▶ **What you are asked to do**:
Report every line of the material that contains the string "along".

(Beginning of Data segment)

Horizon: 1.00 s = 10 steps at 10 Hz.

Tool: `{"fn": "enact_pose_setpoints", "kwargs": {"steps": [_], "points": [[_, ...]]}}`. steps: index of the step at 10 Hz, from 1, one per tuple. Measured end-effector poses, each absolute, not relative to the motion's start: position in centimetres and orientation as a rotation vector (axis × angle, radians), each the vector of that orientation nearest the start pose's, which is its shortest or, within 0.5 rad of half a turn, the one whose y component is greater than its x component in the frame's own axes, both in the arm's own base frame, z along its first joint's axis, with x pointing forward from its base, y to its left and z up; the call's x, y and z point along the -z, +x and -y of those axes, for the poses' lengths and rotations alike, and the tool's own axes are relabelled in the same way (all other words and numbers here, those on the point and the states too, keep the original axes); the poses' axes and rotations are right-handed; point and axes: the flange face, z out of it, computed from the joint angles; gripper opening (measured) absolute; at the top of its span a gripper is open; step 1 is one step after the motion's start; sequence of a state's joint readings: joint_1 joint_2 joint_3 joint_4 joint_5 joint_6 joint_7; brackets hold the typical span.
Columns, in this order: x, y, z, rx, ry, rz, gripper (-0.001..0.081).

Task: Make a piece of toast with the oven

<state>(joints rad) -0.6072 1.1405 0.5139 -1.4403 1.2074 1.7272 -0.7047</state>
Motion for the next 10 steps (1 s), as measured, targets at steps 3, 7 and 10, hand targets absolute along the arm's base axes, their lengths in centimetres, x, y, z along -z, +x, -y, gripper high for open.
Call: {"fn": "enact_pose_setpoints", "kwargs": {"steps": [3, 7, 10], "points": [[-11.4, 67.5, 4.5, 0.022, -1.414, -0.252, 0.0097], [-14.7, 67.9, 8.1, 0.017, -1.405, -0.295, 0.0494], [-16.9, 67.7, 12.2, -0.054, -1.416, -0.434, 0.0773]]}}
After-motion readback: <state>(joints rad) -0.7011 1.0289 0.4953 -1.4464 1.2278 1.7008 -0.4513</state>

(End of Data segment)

▶ **Written solution**:
Tool: `{"fn": "enact_pose_setpoints", "kwargs": {"steps": [_], "points": [[_, ...]]}}`. steps: index of the step at 10 Hz, from 1, one per tuple. Measured end-effector poses, each absolute, not relative to the motion's start: position in centimetres and orientation as a rotation vector (axis × angle, radians), each the vector of that orientation nearest the start pose's, which is its shortest or, within 0.5 rad of half a turn, the one whose y component is greater than its x component in the frame's own axes, both in the arm's own base frame, z along its first joint's axis, with x pointing forward from its base, y to its left and z up; the call's x, y and z point along the -z, +x and -y of those axes, for the poses' lengths and rotations alike, and the tool's own axes are relabelled in the same way (all other words and numbers here, those on the point and the states too, keep the original axes); the poses' axes and rotations are right-handed; point and axes: the flange face, z out of it, computed from the joint angles; gripper opening (measured) absolute; at the top of its span a gripper is open; step 1 is one step after the motion's start; sequence of a state's joint readings: joint_1 joint_2 joint_3 joint_4 joint_5 joint_6 joint_7; brackets hold the typical span.
Motion for the next 10 steps (1 s), as measured, targets at steps 3, 7 and 10, hand targets absolute along the arm's base axes, their lengths in centimetres, x, y, z along -z, +x, -y, gripper high for open.

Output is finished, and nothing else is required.